Activation of p38 MAPK activity in BEAS-2B cells and eosinophils. Confluent BEAS-2B cells (6 × 10⁵/well) were cultured with or without eosinophils (3 × 10⁶/well) in a 6-well plate for 30 min in the presence or absence of SB 203580 (20 µm). Total cellular proteins were extracted from BEAS-2B cells or eosinophils for the detection of (A) phosphorylated p38 MAPK protein level by Western blot analysis and (B) p38 MAPK activity by the detection of phosphorylated ATF-2 using a p38 MAP Kinase assay kit. Experiments were performed in three independent experiments with essentially identical results, and representative results are shown. BE: BEAS-2B cells, EOS: eosinophils, SB: SB 203580.

Fig. 6

Effect of interaction between eosinophils and BEAS-2B cells on NF-κB activity in BEAS-2B cells and eosinophils. (a) Confluent BEAS-2B cells (6 × 10⁵/well) were cultured with or without eosinophils (3 × 10⁶/well) in a 6-well plate for 30 min.
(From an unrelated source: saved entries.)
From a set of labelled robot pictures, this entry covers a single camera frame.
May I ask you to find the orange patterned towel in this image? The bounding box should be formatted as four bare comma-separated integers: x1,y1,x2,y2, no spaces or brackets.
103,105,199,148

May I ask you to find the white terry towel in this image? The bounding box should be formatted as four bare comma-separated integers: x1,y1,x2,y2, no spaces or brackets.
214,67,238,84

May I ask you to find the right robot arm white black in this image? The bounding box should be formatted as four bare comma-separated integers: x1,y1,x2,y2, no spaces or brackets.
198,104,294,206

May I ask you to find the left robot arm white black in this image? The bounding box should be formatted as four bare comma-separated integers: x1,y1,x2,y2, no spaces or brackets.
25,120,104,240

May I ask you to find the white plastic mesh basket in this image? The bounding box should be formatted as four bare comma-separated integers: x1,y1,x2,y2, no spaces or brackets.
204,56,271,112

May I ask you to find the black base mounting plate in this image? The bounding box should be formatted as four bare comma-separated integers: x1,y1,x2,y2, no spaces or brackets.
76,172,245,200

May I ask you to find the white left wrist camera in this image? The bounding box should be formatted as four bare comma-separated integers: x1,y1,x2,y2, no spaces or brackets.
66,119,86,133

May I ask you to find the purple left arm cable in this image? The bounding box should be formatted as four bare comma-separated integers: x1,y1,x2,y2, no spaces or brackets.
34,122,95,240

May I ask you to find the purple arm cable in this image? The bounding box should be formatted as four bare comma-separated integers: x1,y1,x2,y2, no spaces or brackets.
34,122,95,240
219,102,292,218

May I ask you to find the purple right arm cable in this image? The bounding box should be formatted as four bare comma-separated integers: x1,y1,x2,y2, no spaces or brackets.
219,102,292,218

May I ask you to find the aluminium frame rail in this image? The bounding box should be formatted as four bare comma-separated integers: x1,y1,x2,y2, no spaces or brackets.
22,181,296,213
Total protein was then extracted from BEAS-2B or eosinophils. Phosporylated IκB was then analysed by Western blot. (b, c) Confluent BEAS-2B cells (6 × 10⁵/well) were cultured with eosinophils (3 × 10⁶/well) in a 6-well plate for 2 h with or without 1 h pretreatment and subsequent 2 h incubation of BAY 11–7082 (1 µm). Nuclear proteins were then extracted from (b) BEAS-2B cells or (c) eosinophils, and 5 µg protein was then subjected to EMSA. Experiments were performed in three independent experiments with essentially identical results, and representative results are shown. BE: BEAS-2B cells, EOS: eosinophils, BAY: BAY 11–7082.

Fig. 7

Effect of BAY 11–7082 and SB 203580 on the release of IL-8, IP-10, MCP-1, MIG and RANTES upon the interaction between eosinophils and BEAS-2B cells. Confluent BEAS-2B cells (1·5 × 10⁵/well) were pretreated with BAY 11–7082 (1 µm) or SB 203580 (20 µm) for 1 h followed by culture with eosinophils (3 × 10⁵/well) in a 24-well plate for a further 15 h in the presence of BAY 11–7082 or SB 203580. Chemokines released in the culture supernatant were determined using the human chemokine CBA kit and flow cytometry. Results are expressed as the arithmetic mean ± SEM from three independent experiments with different blood donors per single well on the tissue culture plate for each treatment. The eosinophil and BEAS-2B single culture, and coculture of eosinophils and BEAS-2B cells contained 0·1% DMSO as a DMSO control. *P < 0·05, **P < 0·01, ***P < 0·001 when compared with the control. BE: BEAS-2B cells, EOS: eosinophils, SB: SB203580, BAY: BAY 11–7082.